PROBLEM DETAILS> Could you count the lines in the data that contain "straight"? Reply with the number only.

MATERIAL PROVIDED>
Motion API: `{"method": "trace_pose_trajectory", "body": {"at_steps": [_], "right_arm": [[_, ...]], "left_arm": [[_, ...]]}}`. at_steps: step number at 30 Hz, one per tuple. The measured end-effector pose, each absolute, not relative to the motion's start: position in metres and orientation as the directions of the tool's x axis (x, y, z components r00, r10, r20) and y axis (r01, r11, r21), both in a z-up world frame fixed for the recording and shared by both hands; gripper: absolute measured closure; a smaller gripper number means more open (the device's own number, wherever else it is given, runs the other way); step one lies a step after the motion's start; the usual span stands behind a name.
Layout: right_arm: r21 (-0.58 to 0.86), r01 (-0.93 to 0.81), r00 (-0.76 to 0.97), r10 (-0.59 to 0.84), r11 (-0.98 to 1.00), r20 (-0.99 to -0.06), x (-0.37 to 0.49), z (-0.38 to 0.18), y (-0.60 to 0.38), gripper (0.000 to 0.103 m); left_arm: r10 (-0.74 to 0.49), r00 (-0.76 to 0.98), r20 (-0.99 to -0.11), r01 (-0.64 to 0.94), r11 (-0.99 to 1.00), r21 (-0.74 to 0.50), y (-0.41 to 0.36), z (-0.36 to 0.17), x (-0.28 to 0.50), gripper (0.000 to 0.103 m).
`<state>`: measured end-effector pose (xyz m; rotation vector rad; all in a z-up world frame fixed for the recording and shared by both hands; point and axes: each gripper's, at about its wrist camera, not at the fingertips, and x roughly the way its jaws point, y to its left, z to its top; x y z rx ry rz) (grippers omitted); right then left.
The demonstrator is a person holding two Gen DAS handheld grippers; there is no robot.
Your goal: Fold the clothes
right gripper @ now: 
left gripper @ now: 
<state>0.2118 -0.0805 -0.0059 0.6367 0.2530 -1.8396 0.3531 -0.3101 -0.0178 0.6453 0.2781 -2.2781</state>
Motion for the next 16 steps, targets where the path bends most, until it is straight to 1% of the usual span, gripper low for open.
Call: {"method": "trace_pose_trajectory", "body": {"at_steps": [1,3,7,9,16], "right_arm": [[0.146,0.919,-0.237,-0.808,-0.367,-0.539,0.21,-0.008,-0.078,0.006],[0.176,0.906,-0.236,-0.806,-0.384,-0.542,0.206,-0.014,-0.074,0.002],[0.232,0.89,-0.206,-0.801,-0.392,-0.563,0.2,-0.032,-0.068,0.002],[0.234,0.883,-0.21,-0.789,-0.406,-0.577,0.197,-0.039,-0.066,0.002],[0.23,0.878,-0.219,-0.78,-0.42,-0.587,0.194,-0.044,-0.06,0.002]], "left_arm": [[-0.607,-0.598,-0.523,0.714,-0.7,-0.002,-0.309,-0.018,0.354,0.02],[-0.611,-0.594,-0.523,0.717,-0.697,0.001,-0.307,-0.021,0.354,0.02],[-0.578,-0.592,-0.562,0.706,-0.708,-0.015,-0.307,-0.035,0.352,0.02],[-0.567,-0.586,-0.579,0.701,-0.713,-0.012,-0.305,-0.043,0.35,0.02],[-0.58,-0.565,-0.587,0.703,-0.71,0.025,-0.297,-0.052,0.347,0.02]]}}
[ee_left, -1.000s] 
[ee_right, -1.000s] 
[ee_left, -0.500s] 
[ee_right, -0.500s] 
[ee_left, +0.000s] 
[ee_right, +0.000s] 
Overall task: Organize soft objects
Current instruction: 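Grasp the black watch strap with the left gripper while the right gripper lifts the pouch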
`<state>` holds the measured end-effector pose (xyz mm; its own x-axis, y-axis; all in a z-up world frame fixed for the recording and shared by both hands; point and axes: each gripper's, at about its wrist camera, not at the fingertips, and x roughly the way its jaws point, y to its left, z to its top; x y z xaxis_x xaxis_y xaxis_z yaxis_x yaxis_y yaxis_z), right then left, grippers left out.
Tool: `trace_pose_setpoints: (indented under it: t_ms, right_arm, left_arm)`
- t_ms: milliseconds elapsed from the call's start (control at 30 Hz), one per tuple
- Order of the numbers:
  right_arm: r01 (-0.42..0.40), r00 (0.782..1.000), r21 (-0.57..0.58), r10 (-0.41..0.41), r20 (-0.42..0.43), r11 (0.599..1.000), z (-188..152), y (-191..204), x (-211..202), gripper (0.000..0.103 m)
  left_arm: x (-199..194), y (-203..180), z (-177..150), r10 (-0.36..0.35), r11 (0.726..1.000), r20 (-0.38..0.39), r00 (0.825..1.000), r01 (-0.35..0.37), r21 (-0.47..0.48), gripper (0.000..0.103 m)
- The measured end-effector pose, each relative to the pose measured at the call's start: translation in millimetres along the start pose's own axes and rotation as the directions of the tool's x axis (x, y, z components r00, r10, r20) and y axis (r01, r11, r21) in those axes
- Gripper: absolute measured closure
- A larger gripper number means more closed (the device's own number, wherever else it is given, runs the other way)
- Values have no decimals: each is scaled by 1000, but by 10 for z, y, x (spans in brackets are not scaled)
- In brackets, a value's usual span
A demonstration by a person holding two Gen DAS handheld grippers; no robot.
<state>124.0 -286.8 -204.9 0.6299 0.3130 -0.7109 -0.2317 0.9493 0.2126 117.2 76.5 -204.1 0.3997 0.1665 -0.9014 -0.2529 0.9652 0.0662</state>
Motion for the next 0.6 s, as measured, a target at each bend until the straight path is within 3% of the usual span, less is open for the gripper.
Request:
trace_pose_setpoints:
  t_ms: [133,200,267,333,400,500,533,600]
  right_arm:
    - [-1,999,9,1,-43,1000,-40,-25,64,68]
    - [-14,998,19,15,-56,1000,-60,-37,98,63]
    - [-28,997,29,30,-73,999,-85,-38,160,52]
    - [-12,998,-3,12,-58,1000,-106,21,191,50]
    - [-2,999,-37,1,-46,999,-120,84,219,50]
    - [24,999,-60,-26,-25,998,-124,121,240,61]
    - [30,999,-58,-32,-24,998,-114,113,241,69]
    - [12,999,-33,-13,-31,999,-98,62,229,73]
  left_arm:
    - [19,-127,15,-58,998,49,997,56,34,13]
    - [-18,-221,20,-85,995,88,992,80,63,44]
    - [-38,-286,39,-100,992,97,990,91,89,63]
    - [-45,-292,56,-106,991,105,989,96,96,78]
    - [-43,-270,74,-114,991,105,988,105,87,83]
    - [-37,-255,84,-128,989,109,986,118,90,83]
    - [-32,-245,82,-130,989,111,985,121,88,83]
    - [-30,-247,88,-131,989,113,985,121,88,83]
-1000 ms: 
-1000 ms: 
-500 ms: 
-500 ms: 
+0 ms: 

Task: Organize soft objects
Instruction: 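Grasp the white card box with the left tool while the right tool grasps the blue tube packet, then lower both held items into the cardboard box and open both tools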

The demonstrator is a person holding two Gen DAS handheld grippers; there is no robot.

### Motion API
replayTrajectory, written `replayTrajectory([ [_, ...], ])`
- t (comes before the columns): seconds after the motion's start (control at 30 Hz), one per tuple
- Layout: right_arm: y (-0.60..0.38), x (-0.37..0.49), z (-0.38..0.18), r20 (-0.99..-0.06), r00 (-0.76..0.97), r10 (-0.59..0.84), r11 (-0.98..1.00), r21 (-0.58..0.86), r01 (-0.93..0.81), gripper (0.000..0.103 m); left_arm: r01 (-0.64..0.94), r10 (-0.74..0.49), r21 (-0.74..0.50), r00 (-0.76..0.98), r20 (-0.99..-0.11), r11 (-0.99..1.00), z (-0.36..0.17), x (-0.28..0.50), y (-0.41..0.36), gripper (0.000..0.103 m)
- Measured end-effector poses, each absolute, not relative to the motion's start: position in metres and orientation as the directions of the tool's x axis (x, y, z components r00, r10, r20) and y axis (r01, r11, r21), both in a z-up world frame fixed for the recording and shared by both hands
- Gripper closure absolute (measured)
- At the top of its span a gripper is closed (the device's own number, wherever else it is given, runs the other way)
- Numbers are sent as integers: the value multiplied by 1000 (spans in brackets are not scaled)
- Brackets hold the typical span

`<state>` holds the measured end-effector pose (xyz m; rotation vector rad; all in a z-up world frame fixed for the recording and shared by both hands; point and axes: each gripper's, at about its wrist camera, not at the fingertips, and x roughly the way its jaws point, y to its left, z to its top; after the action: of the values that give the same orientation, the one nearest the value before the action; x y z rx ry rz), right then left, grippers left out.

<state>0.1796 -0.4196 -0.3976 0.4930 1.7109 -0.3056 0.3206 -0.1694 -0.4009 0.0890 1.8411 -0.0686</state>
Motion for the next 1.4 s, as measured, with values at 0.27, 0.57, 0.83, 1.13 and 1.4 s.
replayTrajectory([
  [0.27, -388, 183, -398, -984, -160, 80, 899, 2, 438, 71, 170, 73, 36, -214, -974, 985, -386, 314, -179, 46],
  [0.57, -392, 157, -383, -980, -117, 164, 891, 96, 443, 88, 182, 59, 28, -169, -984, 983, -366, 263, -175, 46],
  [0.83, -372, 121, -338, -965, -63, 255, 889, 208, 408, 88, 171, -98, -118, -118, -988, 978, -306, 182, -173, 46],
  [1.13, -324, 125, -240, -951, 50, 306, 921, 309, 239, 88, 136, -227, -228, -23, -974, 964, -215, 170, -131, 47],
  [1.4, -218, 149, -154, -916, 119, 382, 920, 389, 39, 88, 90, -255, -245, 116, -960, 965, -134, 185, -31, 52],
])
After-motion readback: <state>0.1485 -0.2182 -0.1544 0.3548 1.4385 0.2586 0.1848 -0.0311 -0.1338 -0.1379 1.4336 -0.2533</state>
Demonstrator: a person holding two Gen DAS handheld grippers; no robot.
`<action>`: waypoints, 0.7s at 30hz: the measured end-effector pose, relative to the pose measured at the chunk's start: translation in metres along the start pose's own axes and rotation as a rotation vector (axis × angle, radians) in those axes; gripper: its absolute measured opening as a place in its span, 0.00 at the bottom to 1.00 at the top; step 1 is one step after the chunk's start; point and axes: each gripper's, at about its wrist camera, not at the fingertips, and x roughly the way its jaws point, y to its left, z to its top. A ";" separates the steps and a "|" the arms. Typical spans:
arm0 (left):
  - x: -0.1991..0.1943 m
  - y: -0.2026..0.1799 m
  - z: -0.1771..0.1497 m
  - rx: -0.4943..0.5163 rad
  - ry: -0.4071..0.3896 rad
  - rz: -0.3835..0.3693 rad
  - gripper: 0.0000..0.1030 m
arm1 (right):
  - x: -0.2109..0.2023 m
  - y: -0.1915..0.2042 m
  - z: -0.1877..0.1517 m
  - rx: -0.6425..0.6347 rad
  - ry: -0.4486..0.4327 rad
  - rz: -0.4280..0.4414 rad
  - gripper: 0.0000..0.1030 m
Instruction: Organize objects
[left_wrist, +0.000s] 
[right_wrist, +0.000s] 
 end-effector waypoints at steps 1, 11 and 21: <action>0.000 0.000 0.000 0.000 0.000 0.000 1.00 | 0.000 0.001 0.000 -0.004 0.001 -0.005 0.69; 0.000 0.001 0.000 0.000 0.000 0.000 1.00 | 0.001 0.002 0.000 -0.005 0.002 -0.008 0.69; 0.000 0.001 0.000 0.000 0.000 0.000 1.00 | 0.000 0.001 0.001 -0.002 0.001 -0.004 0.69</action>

ANSWER TO THIS PROBLEM> 2